• Your assignment:
Repeat exactly, and only, the lines of the entries below from the one with "The lens of picture 2 stands" through the one with "Some of the", both ends included.

Entries taken from a collection:
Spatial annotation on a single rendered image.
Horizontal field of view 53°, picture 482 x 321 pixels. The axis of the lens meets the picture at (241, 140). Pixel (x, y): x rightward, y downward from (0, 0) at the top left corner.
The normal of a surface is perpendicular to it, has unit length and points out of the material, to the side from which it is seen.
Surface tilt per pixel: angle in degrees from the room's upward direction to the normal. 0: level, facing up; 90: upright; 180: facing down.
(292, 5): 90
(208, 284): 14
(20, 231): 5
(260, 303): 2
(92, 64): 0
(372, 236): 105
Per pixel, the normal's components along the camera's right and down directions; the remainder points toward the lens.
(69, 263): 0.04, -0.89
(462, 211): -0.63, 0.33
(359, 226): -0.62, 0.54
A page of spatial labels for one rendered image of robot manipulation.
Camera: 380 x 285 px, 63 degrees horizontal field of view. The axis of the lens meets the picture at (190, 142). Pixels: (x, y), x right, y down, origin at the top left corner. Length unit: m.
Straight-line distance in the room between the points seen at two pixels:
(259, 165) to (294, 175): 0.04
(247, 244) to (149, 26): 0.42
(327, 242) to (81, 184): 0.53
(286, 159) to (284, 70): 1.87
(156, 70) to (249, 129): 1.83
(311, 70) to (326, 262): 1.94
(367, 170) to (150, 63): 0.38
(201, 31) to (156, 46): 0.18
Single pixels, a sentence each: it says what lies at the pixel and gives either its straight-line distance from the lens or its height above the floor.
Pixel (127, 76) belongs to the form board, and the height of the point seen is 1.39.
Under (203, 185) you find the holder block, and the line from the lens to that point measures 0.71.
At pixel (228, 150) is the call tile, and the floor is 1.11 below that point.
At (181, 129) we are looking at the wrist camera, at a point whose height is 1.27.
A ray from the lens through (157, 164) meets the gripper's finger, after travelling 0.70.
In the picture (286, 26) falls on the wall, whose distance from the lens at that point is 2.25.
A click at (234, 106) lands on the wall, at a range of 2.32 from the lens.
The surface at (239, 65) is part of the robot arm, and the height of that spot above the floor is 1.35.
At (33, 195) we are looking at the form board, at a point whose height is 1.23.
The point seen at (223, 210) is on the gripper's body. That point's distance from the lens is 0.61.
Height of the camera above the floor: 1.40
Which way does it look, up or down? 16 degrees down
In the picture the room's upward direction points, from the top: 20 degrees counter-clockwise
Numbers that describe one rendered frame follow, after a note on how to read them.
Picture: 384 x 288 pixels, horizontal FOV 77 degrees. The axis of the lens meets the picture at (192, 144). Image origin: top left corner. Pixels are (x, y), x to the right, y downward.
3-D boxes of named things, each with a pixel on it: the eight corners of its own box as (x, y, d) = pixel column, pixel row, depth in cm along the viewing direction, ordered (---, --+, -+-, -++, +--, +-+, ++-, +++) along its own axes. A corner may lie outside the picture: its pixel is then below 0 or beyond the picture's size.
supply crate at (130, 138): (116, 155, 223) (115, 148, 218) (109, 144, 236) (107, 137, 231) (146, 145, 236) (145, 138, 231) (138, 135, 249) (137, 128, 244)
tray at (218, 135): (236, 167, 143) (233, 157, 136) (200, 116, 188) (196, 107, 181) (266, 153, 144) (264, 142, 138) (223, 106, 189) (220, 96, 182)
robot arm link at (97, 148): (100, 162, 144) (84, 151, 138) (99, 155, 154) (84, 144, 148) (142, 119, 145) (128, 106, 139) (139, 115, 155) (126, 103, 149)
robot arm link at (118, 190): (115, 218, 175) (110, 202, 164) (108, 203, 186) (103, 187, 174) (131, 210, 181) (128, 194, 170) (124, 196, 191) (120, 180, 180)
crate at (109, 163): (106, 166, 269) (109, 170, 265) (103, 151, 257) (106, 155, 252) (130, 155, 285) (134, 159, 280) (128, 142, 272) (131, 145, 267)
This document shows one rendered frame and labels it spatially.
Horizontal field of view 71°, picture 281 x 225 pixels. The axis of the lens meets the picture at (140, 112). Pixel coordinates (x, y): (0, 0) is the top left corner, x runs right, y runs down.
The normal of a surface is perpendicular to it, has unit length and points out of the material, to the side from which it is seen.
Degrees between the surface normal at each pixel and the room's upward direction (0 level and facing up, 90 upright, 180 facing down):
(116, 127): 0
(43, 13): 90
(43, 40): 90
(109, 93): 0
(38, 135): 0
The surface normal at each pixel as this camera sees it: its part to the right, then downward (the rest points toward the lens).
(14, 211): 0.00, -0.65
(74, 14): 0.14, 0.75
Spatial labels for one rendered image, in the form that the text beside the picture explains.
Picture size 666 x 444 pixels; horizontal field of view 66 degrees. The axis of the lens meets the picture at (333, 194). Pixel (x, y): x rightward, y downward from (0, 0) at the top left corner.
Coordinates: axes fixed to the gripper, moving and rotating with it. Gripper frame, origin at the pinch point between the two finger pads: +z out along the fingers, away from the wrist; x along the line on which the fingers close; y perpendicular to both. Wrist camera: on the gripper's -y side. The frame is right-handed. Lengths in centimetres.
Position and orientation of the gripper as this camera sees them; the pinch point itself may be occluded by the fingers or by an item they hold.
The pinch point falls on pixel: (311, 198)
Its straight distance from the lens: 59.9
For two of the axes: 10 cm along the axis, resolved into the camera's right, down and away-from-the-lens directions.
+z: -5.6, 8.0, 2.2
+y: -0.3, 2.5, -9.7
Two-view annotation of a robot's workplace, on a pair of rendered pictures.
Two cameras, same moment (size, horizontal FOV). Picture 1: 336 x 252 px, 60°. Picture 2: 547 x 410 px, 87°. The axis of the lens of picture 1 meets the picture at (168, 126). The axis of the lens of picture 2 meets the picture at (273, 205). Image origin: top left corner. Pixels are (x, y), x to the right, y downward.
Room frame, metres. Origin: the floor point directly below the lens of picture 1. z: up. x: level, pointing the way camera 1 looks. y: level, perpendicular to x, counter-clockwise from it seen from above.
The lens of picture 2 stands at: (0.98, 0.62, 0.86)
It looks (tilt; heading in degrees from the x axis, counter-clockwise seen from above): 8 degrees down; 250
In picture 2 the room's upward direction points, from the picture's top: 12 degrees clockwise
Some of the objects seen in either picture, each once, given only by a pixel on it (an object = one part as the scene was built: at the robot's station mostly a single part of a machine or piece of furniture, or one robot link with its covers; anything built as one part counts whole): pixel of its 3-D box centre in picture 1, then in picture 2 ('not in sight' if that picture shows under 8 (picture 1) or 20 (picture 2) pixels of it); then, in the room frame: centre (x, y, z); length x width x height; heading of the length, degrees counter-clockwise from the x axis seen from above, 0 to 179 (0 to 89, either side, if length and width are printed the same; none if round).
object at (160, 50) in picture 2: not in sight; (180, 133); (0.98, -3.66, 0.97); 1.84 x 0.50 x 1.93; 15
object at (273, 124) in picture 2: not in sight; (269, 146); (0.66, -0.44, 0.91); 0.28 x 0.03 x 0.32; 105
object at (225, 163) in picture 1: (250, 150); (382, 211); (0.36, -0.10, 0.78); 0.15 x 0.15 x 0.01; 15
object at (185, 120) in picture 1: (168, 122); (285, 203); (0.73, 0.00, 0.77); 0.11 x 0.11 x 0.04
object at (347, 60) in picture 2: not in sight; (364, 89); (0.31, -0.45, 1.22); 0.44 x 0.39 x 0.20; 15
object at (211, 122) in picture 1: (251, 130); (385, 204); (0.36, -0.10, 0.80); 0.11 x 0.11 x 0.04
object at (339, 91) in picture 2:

• Your response:
The lens of picture 2 stands at: (0.98, 0.62, 0.86)
It looks (tilt; heading in degrees from the x axis, counter-clockwise seen from above): 8 degrees down; 250
In picture 2 the room's upward direction points, from the picture's top: 12 degrees clockwise
Some of the objects seen in either picture, each once, given only by a pixel on it (an object = one part as the scene was built: at the robot's station mostly a single part of a machine or piece of furniture, or one robot link with its covers; anything built as one part counts whole): pixel of its 3-D box centre in picture 1, then in picture 2 ('not in sight' if that picture shows under 8 (picture 1) or 20 (picture 2) pixels of it); then, in the room frame: centre (x, y, z); length x width x height; heading of the length, degrees counter-clockwise from the x axis seen from above, 0 to 179 (0 to 89, either side, if length and width are printed the same; none if round).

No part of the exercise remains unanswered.